There was, of course, my best female friend from high school, who was the first to learn that I was of the rainbow persuasion. She helped me through the coming out process and supported me every step of the way. We still keep in touch almost daily.

Eventually, I became comfortable with my sexuality and would hear through the grapevine that this person or that person from my hometown had learned I was gay. It soon became a non-issue.

When I went home for a close friend’s wedding shortly after I moved to Florida, I remember I was the talk of the wedding party. There were four of us male friends who had spent way too much time together in high school. The groom was clueless and the other two already knew I was gay. One was excited, saying he felt like he was on an episode of The Real World, while the other was apprehensive and actually tried to convince an ex-girlfriend of mine to win me back to the straight side. I didn’t have the heart to tell him she’s bisexual.

As we pieced together this Technology and Education issue of Watermark, I became more aware of how technology has aided my coming out process—albeit indirectly. To those who attended Laughter in Paradise the night before the St. Pete Pride Street Festival, you’ll remember comedian Gloria Bigalow talking about friends finding her on Facebook and contacting her regarding her “interesting life.”
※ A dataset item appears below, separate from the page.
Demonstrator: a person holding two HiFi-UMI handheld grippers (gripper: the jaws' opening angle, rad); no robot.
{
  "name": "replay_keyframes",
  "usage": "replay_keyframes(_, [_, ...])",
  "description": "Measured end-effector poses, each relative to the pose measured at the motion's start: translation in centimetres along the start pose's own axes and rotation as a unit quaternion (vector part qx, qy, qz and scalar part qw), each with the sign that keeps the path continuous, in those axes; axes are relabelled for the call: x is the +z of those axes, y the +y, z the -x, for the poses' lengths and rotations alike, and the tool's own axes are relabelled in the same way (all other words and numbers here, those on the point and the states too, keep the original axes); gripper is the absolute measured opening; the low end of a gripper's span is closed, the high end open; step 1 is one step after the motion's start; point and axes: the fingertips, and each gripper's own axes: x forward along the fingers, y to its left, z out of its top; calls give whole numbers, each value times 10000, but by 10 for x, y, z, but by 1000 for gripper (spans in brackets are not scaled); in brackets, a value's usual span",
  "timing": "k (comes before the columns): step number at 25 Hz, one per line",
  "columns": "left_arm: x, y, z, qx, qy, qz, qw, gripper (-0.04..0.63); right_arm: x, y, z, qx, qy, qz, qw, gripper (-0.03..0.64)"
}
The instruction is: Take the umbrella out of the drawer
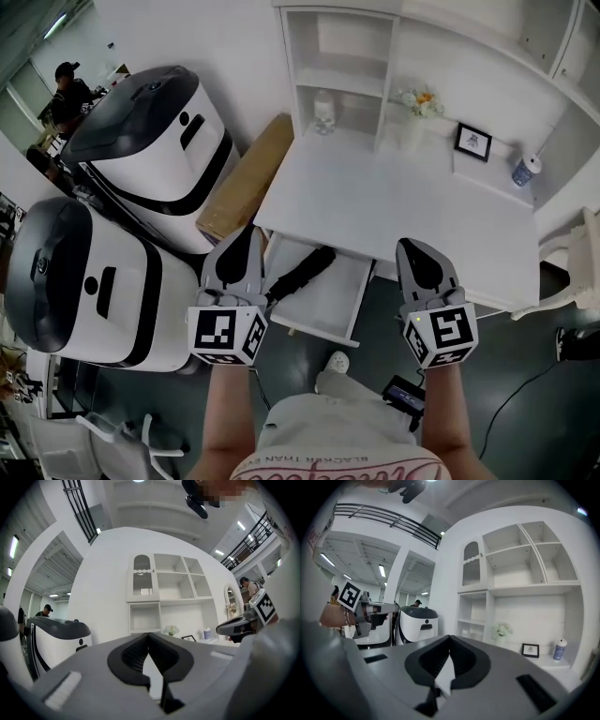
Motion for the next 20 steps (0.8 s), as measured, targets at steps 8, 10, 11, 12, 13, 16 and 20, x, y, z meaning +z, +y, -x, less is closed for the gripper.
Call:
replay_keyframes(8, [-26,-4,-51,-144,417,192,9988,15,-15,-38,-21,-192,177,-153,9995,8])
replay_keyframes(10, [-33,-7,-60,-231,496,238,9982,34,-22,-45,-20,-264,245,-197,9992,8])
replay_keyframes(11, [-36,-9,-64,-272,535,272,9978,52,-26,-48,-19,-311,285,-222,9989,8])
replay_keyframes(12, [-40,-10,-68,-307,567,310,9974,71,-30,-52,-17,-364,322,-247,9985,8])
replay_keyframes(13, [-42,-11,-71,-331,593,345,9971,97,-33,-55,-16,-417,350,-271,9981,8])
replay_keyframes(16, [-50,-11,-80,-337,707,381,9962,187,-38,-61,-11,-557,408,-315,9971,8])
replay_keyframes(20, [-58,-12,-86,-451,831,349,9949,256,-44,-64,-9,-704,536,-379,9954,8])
While the scenario got plenty of laughs that night at the comedy show (and I swear I was planning on writing this column before Gloria took that stage), it’s a reality more and more of us in the LGBT community are facing. Friends are using the Internet and finding us—and what we put on our personal pages helps those people reshape their opinions of us.
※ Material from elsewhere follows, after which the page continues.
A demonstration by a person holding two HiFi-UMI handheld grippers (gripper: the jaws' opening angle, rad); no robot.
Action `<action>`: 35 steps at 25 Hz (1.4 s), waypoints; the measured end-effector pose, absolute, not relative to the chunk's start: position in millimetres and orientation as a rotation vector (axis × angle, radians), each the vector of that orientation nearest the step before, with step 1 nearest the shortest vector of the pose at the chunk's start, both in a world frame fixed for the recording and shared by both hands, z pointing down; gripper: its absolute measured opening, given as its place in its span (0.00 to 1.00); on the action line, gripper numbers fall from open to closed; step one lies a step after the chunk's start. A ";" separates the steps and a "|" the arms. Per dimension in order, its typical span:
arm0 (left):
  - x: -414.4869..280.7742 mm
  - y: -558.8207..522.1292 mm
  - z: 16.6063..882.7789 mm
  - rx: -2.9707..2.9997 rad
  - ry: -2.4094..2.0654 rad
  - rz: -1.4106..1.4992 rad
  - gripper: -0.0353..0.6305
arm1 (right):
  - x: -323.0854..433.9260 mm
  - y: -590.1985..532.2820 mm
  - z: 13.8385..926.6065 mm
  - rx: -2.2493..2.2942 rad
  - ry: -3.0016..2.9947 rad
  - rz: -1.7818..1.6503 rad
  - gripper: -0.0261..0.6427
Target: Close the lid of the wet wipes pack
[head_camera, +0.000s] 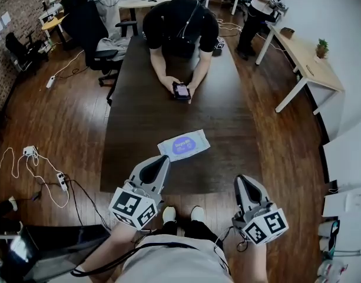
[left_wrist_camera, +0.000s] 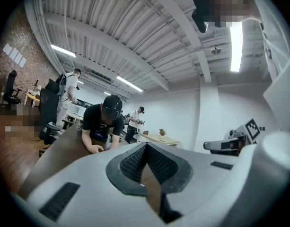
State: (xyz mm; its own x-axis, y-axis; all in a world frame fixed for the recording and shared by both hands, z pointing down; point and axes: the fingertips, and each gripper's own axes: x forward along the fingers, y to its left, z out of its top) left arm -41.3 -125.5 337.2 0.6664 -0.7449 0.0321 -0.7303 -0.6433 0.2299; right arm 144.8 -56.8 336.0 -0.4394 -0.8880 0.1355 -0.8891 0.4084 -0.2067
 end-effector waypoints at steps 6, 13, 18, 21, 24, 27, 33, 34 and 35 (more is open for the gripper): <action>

As a reporter with Watermark, my name has shown up on search engines as an employee of a “gay business” for more than five years. I’ll never forget the e-mail I received from my sister conveying her shock that I worked for a gay newspaper. I felt like I was in grade school again. She even asked me if our parents knew I was working for a gay publication.

When I told her they did, and that they had even read a copy or two of the paper, her interest seemed to wane. Go figure. I guess sibling rivalry never changes.

I recently plunged headfirst into the world of Facebook and immediately began getting friend requests from people I hadn’t seen—nor even thought of—for at least 15 years. I found myself suddenly giving high school friends and acquaintances access to my profile, complete with information on my place of big gay employment and my relationship. So far I’ve been fortunate. Everyone who has reached out has been complimentary about my life—or at least what they can see of my life online.

It has really been great hearing from so many long-lost friends.

But I’d be lying if I said there still wasn’t a part of me that was a little uncomfortable with the whole “coming out via the Internet “thing.” On more than one occasion I’ve caught myself hesitating to click “Accept” on a friend request when I realized it was an acquaintance that was on my basketball team or was someone I remember as the macho, judgmental type.

Why is that? Why do I still fear being judged or mocked, despite participating in the state’s largest LGBT Pride promenade and even getting personally heckled by a protestor? (That’s an Editor’s Desk for another day.)
Maybe it’s human nature or maybe it’s just the fear of the unknown. But one thing is for certain: technology doesn’t let us keep secrets for long.

And so far, that has proven to be a pretty good thing.